Background Stroke is a leading cause of both death and impairment worldwide. The Blood-Brain Barrier (BBB) is opened during ischemia, and Cathepsin L (a protease) is activated and participates in BBB opening in stroke. However, it is unknown which type of cells is responsible for the activation of this protease. Goal The goal of this experiment is to investigate whether Cathepsin L activity is generated during ischemia in Cerebrovascular Endothelial Cells (CEC). Methods CECs (bEND.3 cell line) in passages 25-30 were cultured in a 175 cm2 flask and passaged in 24-well plates. The cells were placed in glucose deprivation medium, then cultured in a hypoxia ischemia (HI) chamber for 3 or 6 hours. Entire proteins were extracted from the cells via cell lysis buffer. Cathepsin L activity was then evaluated with Cathepsin L activity kit from Abcam. The data were then recorded via a plate reader and analyzed by Student’s t test. Results Cathepsin L activity is decreased in the cells; however, activity was increased in supernatant from CECs at 3 and 6 hours post ischemia in vitro.
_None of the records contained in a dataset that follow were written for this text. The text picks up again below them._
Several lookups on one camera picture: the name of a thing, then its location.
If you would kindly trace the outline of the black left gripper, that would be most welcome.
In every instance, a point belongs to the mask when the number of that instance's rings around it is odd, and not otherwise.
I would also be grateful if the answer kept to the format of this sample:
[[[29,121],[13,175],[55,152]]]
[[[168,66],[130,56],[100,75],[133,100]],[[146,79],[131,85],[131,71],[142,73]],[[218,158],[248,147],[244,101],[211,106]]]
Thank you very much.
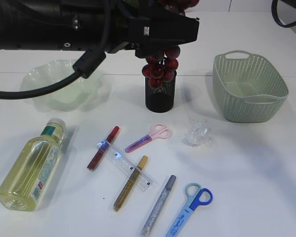
[[[111,1],[111,28],[106,52],[133,50],[145,58],[175,45],[197,40],[199,18],[171,12],[156,0],[133,7],[125,0]]]

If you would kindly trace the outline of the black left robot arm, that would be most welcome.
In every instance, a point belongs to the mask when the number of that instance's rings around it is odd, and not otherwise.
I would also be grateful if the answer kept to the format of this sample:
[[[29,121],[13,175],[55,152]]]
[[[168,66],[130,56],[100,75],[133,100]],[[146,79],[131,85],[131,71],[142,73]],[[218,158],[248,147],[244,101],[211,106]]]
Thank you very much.
[[[0,50],[85,51],[99,45],[102,0],[0,0]],[[134,50],[139,58],[197,39],[199,21],[158,0],[111,0],[107,53]]]

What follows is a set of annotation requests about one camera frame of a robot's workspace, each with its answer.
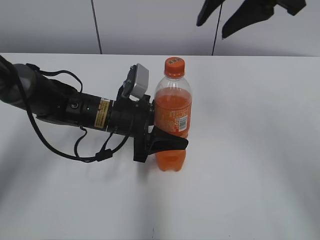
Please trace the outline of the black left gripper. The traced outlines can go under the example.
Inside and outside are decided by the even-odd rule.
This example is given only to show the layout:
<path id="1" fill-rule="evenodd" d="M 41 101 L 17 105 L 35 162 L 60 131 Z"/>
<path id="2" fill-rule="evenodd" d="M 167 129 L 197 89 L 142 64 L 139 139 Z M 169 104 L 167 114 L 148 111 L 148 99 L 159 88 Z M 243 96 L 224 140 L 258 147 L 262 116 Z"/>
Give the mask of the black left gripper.
<path id="1" fill-rule="evenodd" d="M 185 150 L 189 141 L 165 132 L 154 126 L 148 133 L 149 126 L 155 124 L 156 101 L 150 103 L 150 95 L 139 100 L 131 100 L 121 95 L 114 102 L 107 125 L 107 131 L 124 136 L 120 144 L 112 150 L 119 151 L 126 141 L 133 138 L 133 160 L 144 163 L 148 155 L 165 151 Z"/>

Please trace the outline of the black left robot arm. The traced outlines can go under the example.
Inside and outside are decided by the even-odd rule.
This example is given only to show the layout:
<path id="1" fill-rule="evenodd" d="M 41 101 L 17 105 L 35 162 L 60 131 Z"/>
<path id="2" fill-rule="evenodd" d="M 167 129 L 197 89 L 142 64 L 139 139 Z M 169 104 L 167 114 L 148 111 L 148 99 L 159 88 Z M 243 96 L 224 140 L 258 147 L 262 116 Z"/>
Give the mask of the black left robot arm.
<path id="1" fill-rule="evenodd" d="M 130 67 L 116 99 L 84 93 L 55 79 L 57 72 L 43 71 L 30 63 L 12 64 L 0 60 L 0 99 L 27 112 L 41 142 L 53 153 L 83 163 L 110 159 L 116 149 L 102 146 L 92 157 L 63 153 L 48 143 L 36 121 L 74 126 L 82 131 L 94 129 L 110 135 L 122 135 L 123 142 L 134 140 L 133 159 L 145 162 L 149 155 L 185 150 L 188 140 L 154 126 L 155 102 L 146 94 L 149 71 L 137 63 Z"/>

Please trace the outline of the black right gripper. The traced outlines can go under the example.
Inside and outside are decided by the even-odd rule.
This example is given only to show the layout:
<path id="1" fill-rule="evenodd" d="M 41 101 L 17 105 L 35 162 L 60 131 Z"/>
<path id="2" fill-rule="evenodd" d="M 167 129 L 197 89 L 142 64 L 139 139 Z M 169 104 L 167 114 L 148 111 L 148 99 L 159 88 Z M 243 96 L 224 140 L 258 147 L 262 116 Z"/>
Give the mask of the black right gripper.
<path id="1" fill-rule="evenodd" d="M 245 27 L 268 20 L 274 14 L 275 2 L 292 16 L 306 6 L 306 0 L 245 0 L 224 24 L 222 38 L 226 39 Z"/>

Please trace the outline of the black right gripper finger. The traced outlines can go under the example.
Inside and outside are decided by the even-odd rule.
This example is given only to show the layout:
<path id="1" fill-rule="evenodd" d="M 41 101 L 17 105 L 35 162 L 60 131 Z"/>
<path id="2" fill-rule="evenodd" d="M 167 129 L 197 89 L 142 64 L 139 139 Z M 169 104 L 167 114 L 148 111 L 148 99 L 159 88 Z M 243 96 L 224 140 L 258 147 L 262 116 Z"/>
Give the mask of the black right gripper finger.
<path id="1" fill-rule="evenodd" d="M 203 6 L 197 16 L 196 26 L 202 26 L 211 14 L 223 4 L 224 0 L 205 0 Z"/>
Conclusion Secretion of Cathepsin L is found in the supernatant of CEC’s in oxygen glucose deprivation conditions. This indicates that ischemia activates Cathepsin L in CECs. The data also suggests that CEC is a source of Cathepsin L in ischemia. Future Direction Further experiments on varying types of cells are to be studied for Cathepsin L activity.

Funding: NIH

Program/mechanism supporting research/creative efforts: WVU's Research Apprenticeship Program (RAP) & accompanying HONR 297-level course, NIH, NSF, and AHA.